MOYERS: What do they say to you?

MACARTHUR: Oh, it’s depressing. It’s treating people like children or babies. It’s saying to them that war is a video game, war is almost fun. And war is, of course, clean and bloodless.

It has nothing to do with war. But it has everything to do with people’s impression of the American style of doing war now. And it is, again, an example of what I would call subversion of the democratic process, because this sort of image is so pervasive now that people are beginning to believe it’s real.

MOYERS: It is real in the sense that it has true consequences.

I want to show you a report from the NBC Nightly News with Tom Brokaw about the use of some of this precision bombing, some of this modern warfare with real consequences. Take a look at this.

This is Pentagon footage from Afghanistan. People begin emerging from the mosque. That’s one right there, a human being.

The signal is given…the button is pushed. There you go.

MACARTHUR: The misleading thing about that, again, is that, I’ll remind you, this is also something that people just don’t know. 90% of the bombs dropped in the first Gulf War were dumb bombs, conventional bombs. The real story of the first Gulf War is carpet bombing, from B-52s, Vietnam-era B-52s.

And these are facts that the Air Force will not dispute. Anybody who wants to call up can ask them.

The point is, is that people are treated to images of the 10% or the 15%. Maybe it’ll be a higher percentage this time of the precision bombs, some of which do work, many of which do work, that always hit their targets. And never show any blood, and never tear people’s bodies apart and never kill women and children.

MOYERS: Now, what we just saw happened in Afghanistan. We have the video given by the Pentagon, ostensibly, to the Nightly News. But no reporter could go to that village, could get there and see whether that… those bodies, were those terrorists, Al Qaeda operatives? Or whether they were ordinary worshippers coming out of the mosque.

MACARTHUR: Right. Now we’re onto the subject of censorship.

There is now change, of course, since Vietnam days when Lyndon Johnson permitted open coverage. There was no censorship to speak of in Vietnam. We’ve gotten to a point now where the American people cannot get a clear view of what happens in wartime because our government will not permit them to. They will not permit reporters to go to the front and see what happens in wartime.

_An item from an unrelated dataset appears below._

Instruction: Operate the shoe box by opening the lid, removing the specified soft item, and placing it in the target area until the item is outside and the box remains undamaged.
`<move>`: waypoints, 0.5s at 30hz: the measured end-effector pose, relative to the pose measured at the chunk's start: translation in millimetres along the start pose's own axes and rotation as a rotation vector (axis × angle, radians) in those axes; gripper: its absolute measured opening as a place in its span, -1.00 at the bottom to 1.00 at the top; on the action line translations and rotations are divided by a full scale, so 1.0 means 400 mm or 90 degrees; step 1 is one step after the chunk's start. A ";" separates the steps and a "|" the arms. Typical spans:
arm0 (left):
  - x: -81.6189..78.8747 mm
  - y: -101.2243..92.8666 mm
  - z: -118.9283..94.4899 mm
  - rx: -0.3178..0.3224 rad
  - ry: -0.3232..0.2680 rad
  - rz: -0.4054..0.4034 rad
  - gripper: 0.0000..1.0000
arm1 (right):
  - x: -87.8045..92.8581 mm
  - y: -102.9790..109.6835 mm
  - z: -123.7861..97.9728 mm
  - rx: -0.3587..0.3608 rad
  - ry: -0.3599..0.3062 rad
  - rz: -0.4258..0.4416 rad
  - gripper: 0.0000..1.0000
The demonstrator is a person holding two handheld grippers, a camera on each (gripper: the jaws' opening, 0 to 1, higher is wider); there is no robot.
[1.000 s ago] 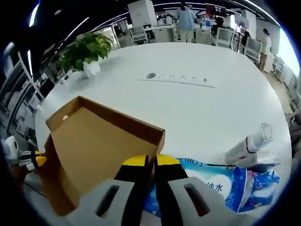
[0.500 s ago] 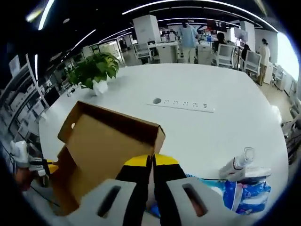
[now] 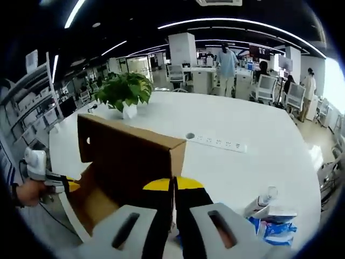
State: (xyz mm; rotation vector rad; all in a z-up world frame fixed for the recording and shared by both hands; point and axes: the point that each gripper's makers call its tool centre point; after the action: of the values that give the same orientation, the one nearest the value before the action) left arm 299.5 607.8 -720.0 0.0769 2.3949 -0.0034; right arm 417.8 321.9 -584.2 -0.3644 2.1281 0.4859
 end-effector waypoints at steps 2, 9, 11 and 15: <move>-0.001 -0.003 0.002 0.002 -0.001 -0.001 -0.93 | -0.001 -0.003 -0.003 0.002 -0.003 -0.012 -1.00; -0.005 -0.008 0.004 0.008 -0.006 0.000 -0.93 | 0.016 0.010 -0.027 0.011 -0.017 -0.035 -1.00; -0.005 -0.007 0.005 0.014 -0.007 0.002 -0.92 | 0.017 0.007 -0.026 0.015 -0.025 -0.038 -1.00; -0.005 -0.006 0.004 0.028 -0.013 -0.002 -0.92 | 0.034 0.011 -0.042 0.023 -0.044 -0.015 -1.00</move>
State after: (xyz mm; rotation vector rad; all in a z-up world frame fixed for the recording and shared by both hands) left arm 302.1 605.4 -720.0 0.0930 2.3750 -0.0575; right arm 396.5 316.8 -585.8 -0.3468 2.0611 0.4388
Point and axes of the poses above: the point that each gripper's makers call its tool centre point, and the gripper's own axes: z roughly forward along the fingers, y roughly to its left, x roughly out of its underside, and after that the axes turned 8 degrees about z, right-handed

MOYERS: You said in the SECOND FRONT that almost… that very few journalists got to see what was actually happening until much after the fact. They were in Saudi Arabia getting briefings from Schwarzkopf and others everyday. But they rarely left their hotels.

MACARTHUR: They rarely left their hotels. And the ones that went out in pools, as they called them, of reporters, got to see nothing.

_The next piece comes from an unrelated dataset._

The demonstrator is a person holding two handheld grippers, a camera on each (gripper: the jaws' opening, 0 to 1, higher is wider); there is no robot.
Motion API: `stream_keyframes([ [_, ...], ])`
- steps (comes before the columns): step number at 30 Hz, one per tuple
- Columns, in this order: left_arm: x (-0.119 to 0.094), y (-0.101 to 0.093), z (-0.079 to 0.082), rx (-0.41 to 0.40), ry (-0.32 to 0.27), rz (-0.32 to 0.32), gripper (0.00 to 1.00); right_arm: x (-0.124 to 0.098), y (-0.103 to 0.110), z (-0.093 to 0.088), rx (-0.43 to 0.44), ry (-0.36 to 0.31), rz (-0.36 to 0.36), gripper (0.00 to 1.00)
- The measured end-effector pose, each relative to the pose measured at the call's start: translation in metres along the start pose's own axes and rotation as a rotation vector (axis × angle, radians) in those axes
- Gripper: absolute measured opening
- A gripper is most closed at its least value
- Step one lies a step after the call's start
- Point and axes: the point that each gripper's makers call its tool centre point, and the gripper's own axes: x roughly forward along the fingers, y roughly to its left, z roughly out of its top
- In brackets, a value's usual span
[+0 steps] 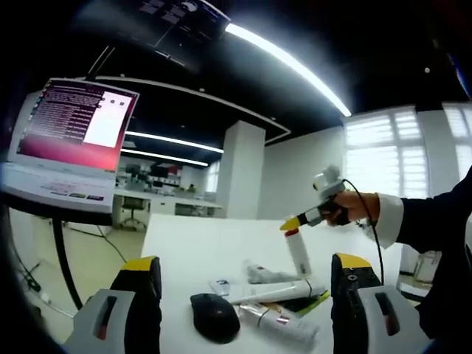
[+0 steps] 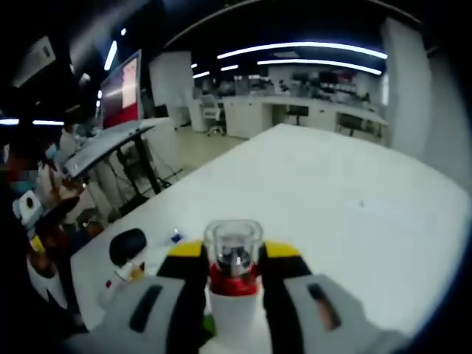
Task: Arrange the skincare products in the storage area until every visible bottle or jar stands upright without overlapping.
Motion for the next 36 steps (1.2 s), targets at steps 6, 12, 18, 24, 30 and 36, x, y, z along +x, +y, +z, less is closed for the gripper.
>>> stream_keyframes([
  [6, 0.005, -0.014, -0.004, 0.005, 0.027, -0.042, 0.96, -0.017, 0.0, -0.003, 0.006, -0.04, -0.004, 0.28],
  [12, 0.006, -0.021, -0.006, 0.035, 0.05, -0.057, 0.97, -0.034, 0.003, -0.007, 0.002, -0.067, -0.004, 0.28],
  [18, 0.008, -0.02, -0.029, 0.069, 0.17, -0.06, 0.99, -0.044, 0.012, -0.011, -0.041, -0.111, 0.011, 0.28],
  [24, 0.008, -0.022, -0.03, 0.073, 0.179, -0.067, 0.99, -0.052, 0.014, -0.014, -0.072, -0.131, -0.004, 0.28],
  [30, 0.006, -0.021, -0.029, 0.075, 0.178, -0.064, 0.99, -0.059, 0.014, -0.017, -0.082, -0.15, -0.017, 0.28],
  [36, 0.005, -0.023, -0.027, 0.083, 0.175, -0.067, 0.99, -0.063, 0.012, -0.021, -0.088, -0.17, -0.034, 0.28],
])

They never managed to see any actual fighting. One reporter, John Balzar, of the Los Angeles Times got to watch a video of Iraqi soldiers being killed. It was an accident. He wasn’t supposed to see it. He wrote the story up and got in a lot of trouble. They never let him see any other videos because people back in Los Angeles got very upset by his description.

That’s, of course, what they’re trying to avoid, getting the American people upset about the consequences of fighting a war. Not just killing civilians, but killing soldiers, seeing our own soldiers killed or maimed. It’s all very upsetting. And it gives people a real notion of what our army is doing in our name.

This is a fundamental right, I think, in the American — it’s not written in the constitution — but it’s a fundamental right for Americans to know what the American military’s doing in its name.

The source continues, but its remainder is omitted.